Fig. 3.. Microglial AREG limits astrocyte proinflammatory responses.

(A) Construction of a barcoded lentiviral library for in vivo Perturb-seq analysis of candidate astrocyte receptors. (B) UMAP plot of astrocytes captured by Perturb-seq from n = 4 EAE mice. (C) Analysis of NF-κB signaling activation as a function of Perturb-seq–based knockdown of candidate astrocyte receptors. (D) Qiagen IPA network analysis showing that EGFR signaling limits TNFα and IL-1β-driven NF-κB signals. Right-tailed Fisher’s exact test. (E) Egfr and Areg expression determined by qPCR in primary astrocytes and microglia from naïve or EAE mice. n = 5 per group. Unpaired two-tailed t test. (F and G) Analysis of the transcriptional effects of AREG in primary mouse (F) or human (G) astrocytes pretreated with proinflammatory cytokines and recombinant AREG. n = 3 per group. (H) EAE disease course in mice transduced with Itgam::Cas9 lentiviruses coexpressing sgAreg or sgScrmbl. n = 14 sgScrmbl, n = 12 sgAreg mice. Experiment repeated three times. Two-way repeated measures analysis of variance (ANOVA).

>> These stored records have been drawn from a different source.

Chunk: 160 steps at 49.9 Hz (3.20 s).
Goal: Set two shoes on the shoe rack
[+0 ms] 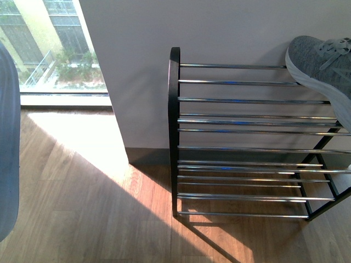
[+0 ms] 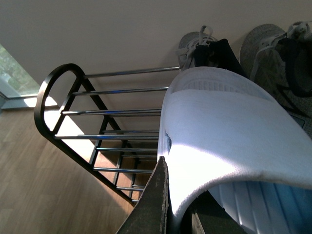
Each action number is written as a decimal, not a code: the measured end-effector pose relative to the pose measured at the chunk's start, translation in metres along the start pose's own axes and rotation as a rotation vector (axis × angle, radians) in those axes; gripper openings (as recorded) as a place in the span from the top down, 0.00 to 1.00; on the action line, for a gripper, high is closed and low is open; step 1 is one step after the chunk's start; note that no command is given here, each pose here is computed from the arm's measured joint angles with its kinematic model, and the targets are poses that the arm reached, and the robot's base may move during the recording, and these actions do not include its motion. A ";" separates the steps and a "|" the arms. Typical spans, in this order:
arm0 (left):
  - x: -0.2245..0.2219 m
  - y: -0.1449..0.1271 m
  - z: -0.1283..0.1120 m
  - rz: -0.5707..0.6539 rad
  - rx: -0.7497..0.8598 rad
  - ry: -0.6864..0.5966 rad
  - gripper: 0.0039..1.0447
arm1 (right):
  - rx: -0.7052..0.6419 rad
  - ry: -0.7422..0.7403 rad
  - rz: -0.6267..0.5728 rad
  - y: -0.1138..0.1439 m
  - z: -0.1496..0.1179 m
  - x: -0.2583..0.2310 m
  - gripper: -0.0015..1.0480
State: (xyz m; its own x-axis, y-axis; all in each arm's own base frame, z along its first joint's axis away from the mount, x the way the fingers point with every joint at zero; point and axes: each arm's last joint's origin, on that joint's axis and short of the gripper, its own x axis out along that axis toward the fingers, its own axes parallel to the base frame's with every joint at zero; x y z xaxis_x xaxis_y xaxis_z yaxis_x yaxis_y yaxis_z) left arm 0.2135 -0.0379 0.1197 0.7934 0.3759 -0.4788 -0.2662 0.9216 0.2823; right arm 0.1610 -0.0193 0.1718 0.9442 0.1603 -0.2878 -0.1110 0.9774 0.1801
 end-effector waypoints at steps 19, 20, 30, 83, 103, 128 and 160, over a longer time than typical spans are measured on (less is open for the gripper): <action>0.000 0.000 0.000 0.000 0.000 0.000 0.99 | -0.003 -0.008 0.020 0.000 0.000 0.000 0.98; 0.000 0.000 0.000 0.000 0.000 0.000 0.99 | -0.006 -0.019 0.041 0.000 0.000 0.000 0.98; 0.000 0.000 0.000 0.000 0.000 0.000 0.99 | -0.040 -0.077 0.214 0.034 0.029 0.012 0.98; 0.000 0.000 0.000 0.000 0.000 0.000 0.99 | 0.142 0.171 -0.154 0.078 -0.011 0.275 0.98; 0.000 0.000 0.000 0.000 0.000 0.000 0.99 | -0.025 0.088 -0.172 0.084 -0.033 0.284 0.91; 0.000 0.000 0.000 0.000 0.000 0.000 0.99 | -0.046 0.037 -0.006 0.074 0.008 0.206 0.08; 0.000 0.000 0.000 0.000 0.000 0.000 0.99 | -0.002 -0.078 0.077 0.042 0.054 0.118 0.09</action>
State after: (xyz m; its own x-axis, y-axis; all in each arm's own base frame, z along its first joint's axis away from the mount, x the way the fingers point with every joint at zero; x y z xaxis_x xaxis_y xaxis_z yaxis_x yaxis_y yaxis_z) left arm 0.2134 -0.0378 0.1196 0.7932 0.3759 -0.4791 -0.2661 0.9216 0.2825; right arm 0.2848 0.0332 0.1958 0.9542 0.2233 -0.1991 -0.1843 0.9630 0.1967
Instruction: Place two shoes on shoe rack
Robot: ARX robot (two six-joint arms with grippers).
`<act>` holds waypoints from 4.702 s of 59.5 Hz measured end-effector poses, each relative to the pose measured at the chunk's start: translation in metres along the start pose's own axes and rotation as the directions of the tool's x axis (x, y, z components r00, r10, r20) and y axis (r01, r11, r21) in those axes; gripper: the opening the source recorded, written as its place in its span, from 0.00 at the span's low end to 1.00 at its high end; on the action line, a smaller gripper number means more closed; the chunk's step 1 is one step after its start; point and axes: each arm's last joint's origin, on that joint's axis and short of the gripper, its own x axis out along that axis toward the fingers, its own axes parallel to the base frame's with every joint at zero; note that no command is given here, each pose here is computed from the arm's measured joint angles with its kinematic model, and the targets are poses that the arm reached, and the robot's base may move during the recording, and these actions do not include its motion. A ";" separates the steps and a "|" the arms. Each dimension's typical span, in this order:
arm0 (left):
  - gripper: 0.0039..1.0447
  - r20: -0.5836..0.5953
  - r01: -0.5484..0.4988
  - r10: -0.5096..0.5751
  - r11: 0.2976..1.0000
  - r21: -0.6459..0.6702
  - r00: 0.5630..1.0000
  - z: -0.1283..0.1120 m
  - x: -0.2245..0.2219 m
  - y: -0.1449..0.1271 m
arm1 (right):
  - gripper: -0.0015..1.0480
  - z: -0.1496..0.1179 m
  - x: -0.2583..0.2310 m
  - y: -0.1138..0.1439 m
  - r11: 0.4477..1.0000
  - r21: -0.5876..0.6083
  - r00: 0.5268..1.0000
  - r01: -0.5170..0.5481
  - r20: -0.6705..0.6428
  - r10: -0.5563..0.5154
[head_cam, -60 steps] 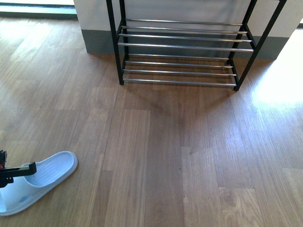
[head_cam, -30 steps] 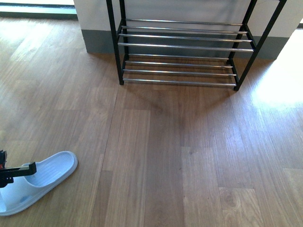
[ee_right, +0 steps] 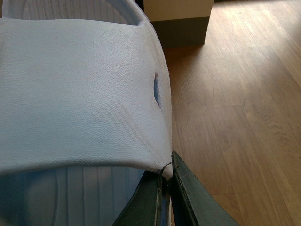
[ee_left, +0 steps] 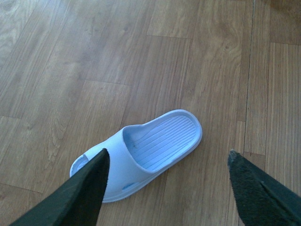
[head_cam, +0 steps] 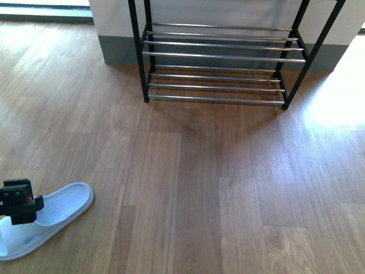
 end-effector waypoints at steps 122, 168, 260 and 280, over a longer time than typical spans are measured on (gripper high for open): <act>0.83 0.420 0.172 -0.190 0.982 0.079 0.887 0.060 -0.108 -0.015 | 0.01 0.000 0.000 0.000 1.000 0.000 1.000 -0.001 -0.001 0.001; 0.91 0.340 0.105 -0.066 0.990 -0.099 0.938 0.067 -0.114 0.008 | 0.01 0.000 0.000 0.000 1.000 0.001 1.000 0.002 -0.001 -0.002; 0.91 -0.083 -0.011 0.004 0.996 -0.090 0.997 0.020 0.026 0.036 | 0.01 0.000 0.000 0.000 1.000 0.000 1.000 0.000 -0.001 0.000; 0.91 -0.003 0.028 -0.028 0.996 -0.090 1.000 0.033 -0.007 0.035 | 0.01 0.000 0.000 0.000 1.000 0.000 1.000 0.000 -0.001 0.000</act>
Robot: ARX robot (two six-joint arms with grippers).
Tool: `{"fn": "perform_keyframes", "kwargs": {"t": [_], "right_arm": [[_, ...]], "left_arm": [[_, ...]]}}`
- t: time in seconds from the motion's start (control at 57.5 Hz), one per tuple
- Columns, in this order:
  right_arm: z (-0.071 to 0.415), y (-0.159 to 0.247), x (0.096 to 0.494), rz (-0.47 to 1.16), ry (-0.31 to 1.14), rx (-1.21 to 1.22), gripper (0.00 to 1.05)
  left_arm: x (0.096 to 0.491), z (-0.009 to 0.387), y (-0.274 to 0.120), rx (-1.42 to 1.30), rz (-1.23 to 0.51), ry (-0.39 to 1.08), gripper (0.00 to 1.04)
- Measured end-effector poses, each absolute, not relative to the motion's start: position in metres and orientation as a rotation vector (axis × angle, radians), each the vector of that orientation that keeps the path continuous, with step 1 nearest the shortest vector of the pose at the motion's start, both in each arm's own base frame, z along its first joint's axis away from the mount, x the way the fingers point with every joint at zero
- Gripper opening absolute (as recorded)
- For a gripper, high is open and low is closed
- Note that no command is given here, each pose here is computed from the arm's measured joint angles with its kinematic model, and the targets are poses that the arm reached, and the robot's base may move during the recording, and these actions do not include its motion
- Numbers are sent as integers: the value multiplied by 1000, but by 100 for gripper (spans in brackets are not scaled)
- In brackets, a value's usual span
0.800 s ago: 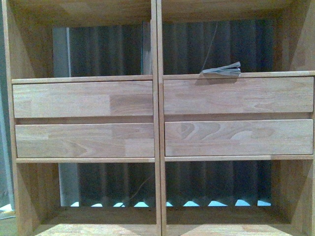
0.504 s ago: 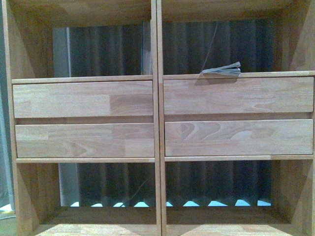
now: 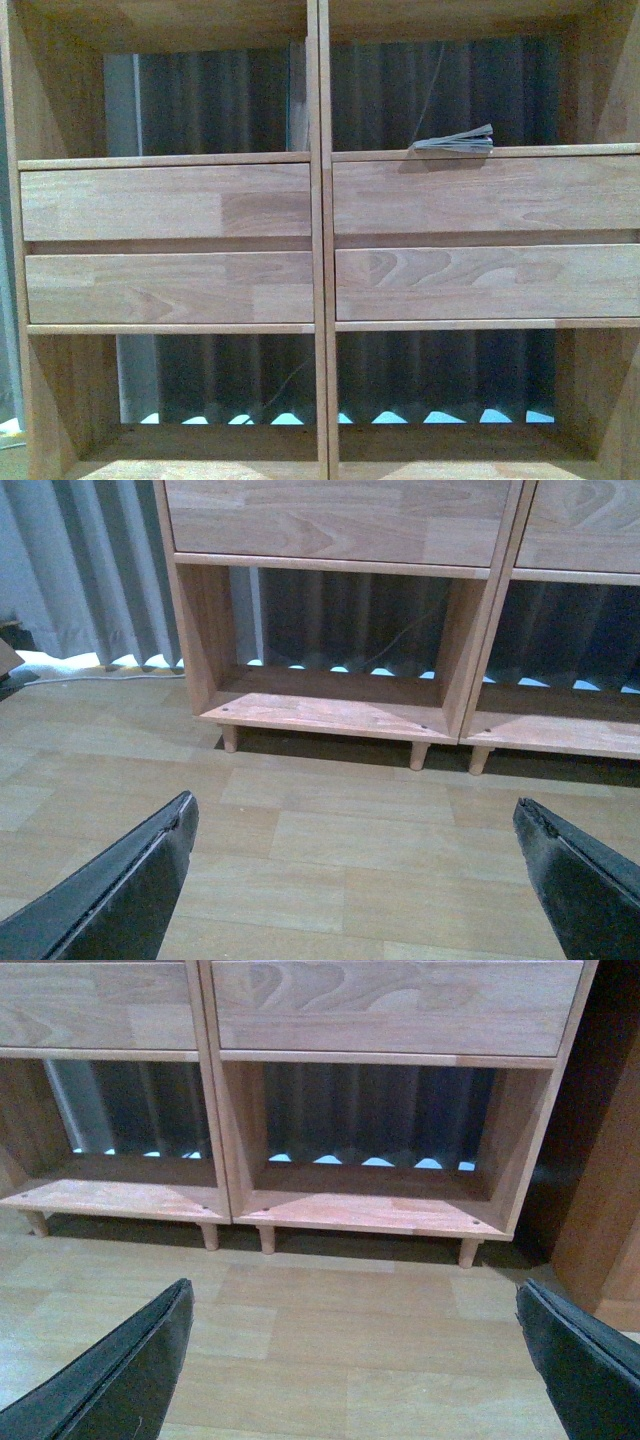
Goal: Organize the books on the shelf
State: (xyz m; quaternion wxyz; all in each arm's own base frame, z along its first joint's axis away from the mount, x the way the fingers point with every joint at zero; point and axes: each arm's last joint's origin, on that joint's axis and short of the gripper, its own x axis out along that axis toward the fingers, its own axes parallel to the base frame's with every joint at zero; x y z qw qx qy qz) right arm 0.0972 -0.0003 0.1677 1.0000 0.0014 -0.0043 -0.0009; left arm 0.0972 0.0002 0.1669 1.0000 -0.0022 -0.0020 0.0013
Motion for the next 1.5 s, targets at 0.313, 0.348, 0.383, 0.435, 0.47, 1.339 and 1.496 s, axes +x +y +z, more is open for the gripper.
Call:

LTR, long terminal repeat. (I) Volcano plot of differential gene expression analyzed by RNA-seq of astrocytes isolated from EAE mice transduced with Itgam::sgAreg versus Itgam::sgScrmbl. n = 3 mice per group. (J) GSEA preranked analysis of RNA-seq data comparing NF-κB signaling in astrocytes isolated from Itgam::sgAreg versus Itgam::sgScrmbl microglia. NES, normalized enrichment score.

Fig. 4.. IL-33-ST2 signaling controls an astrocyte–microglia regulatory circuit.

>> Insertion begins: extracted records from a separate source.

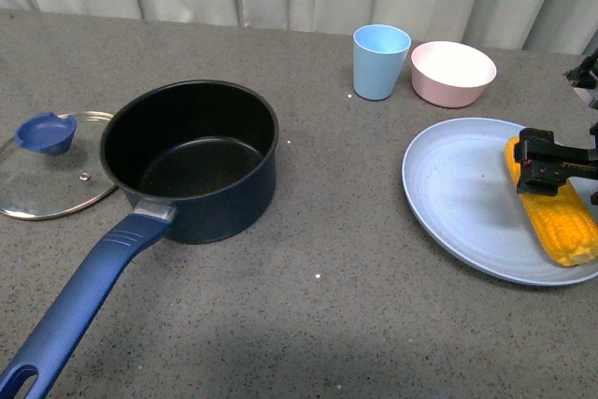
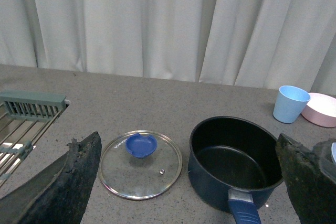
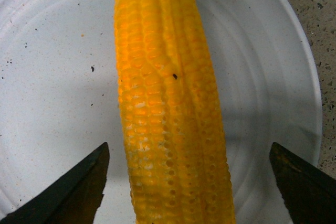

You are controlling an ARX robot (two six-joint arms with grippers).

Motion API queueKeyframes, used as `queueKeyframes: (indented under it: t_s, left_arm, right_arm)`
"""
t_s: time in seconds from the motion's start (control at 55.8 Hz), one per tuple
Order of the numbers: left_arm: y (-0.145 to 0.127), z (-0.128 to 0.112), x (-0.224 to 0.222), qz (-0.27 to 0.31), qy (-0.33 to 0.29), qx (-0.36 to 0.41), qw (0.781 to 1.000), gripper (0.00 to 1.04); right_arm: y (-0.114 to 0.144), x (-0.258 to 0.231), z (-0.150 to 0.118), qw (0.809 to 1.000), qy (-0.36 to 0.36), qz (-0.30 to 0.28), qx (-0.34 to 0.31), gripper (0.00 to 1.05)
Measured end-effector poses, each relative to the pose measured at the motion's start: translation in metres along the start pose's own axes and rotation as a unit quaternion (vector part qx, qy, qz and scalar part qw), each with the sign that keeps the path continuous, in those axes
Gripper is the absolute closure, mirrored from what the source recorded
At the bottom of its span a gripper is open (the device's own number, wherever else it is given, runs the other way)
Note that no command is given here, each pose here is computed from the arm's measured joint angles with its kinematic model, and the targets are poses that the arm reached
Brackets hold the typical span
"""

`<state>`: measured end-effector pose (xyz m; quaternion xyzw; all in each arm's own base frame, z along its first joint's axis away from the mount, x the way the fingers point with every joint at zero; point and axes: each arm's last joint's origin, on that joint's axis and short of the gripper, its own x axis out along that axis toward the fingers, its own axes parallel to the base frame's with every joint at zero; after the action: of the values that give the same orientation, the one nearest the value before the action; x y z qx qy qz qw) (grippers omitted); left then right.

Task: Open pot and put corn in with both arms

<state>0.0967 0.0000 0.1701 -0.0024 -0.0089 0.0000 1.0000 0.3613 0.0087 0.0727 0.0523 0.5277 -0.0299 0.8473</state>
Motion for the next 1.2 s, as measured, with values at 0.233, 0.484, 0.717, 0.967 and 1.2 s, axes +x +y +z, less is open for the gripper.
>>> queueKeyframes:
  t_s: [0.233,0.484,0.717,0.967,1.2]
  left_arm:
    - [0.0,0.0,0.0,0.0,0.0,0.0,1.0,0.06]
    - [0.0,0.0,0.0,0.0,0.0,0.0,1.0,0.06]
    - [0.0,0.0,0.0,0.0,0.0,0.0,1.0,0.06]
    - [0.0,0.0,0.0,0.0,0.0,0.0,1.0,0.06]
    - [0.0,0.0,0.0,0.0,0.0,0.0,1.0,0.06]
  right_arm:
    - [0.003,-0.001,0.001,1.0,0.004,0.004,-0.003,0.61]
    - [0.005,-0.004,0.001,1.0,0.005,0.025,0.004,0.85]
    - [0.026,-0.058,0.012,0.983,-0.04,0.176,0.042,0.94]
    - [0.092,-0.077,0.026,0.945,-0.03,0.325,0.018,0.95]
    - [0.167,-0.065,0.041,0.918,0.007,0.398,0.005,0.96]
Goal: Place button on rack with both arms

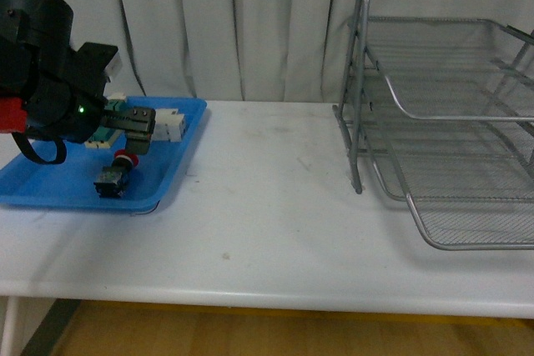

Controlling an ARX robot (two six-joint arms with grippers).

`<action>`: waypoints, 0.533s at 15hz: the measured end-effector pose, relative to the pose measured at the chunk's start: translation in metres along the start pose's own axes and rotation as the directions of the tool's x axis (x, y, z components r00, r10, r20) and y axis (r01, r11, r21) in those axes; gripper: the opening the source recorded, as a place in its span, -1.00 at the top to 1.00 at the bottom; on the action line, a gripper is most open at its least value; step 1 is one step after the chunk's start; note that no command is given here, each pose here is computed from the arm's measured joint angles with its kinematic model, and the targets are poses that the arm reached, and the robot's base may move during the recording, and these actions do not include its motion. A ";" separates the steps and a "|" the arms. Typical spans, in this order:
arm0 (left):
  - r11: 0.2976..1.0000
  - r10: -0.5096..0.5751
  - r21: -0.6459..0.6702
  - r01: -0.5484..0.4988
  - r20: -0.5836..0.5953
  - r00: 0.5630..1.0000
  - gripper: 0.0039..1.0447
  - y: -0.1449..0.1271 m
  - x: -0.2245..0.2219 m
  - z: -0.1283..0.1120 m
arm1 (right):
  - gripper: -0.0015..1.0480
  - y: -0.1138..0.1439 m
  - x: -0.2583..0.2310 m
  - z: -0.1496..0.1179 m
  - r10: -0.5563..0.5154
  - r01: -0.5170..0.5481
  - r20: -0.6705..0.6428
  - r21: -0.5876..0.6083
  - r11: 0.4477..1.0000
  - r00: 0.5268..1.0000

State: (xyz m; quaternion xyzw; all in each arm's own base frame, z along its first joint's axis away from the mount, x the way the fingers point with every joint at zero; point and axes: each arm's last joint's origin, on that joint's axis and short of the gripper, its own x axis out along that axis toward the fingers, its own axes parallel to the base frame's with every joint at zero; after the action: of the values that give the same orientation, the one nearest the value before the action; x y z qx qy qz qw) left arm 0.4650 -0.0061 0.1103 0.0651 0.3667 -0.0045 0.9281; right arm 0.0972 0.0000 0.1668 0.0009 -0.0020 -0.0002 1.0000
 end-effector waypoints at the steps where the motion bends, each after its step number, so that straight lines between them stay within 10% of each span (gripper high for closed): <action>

(A) IL-33 regulates Areg+ microglial interactions with Egfr+ astrocytes determined by RABID-seq during peak EAE. (B and C) IL-33 induces the expression of Areg/AREG in primary microglia. n = 15 to 18 per condition (qPCR). Unpaired two-tailed t test. (D) EAE curve of Cx3cr1::CreERT2^Il1rl1 mice (ST2 knockout [KO]) and controls. Two-way repeated measures ANOVA. n = 9 control, n = 6 KO. Experiment repeated three times. (E) Analysis of astrocytes isolated from Cx3cr1::CreERT2^Il1rl1 mice by RNA-seq. n = 3 per group. (F) Quantification of IL-33 in GFAP+ astrocytes by immunostaining. n = 6 images from n = 3 mice per group. Unpaired two-tailed t test. (G) EAE curve of Gfap^Il33 mice and controls. n = 11 control, n = 8 KO. Experiment repeated twice. Two-way repeated measures ANOVA. DAPI, 4',6-diamidino-2-phenylindole; GFAP, glial fibrillary acidic protein. (H) Immunostaining analysis of microglial AREG expression in Gfap^I133 mice. n = 3 mice per group, n = 9 images. Unpaired two-tailed t test. TMEM, transmembrane protein. (I and J) RNA-seq analyses of microglia isolated from Gfap^Il33 mice. n = 3 per group. (K) Analysis of IL33+ astrocytes by immunostaining in MS patient CNS samples. n = 3 patients per condition, n = 6 images. Unpaired two-tailed t test. NAWM, normal-appearing white matter; WM, white matter. (L) Analysis of AREG+ microglia by immunostaining in MS patient CNS samples. n = 3 patients per condition, n = 6 images. Unpaired two-tailed t test.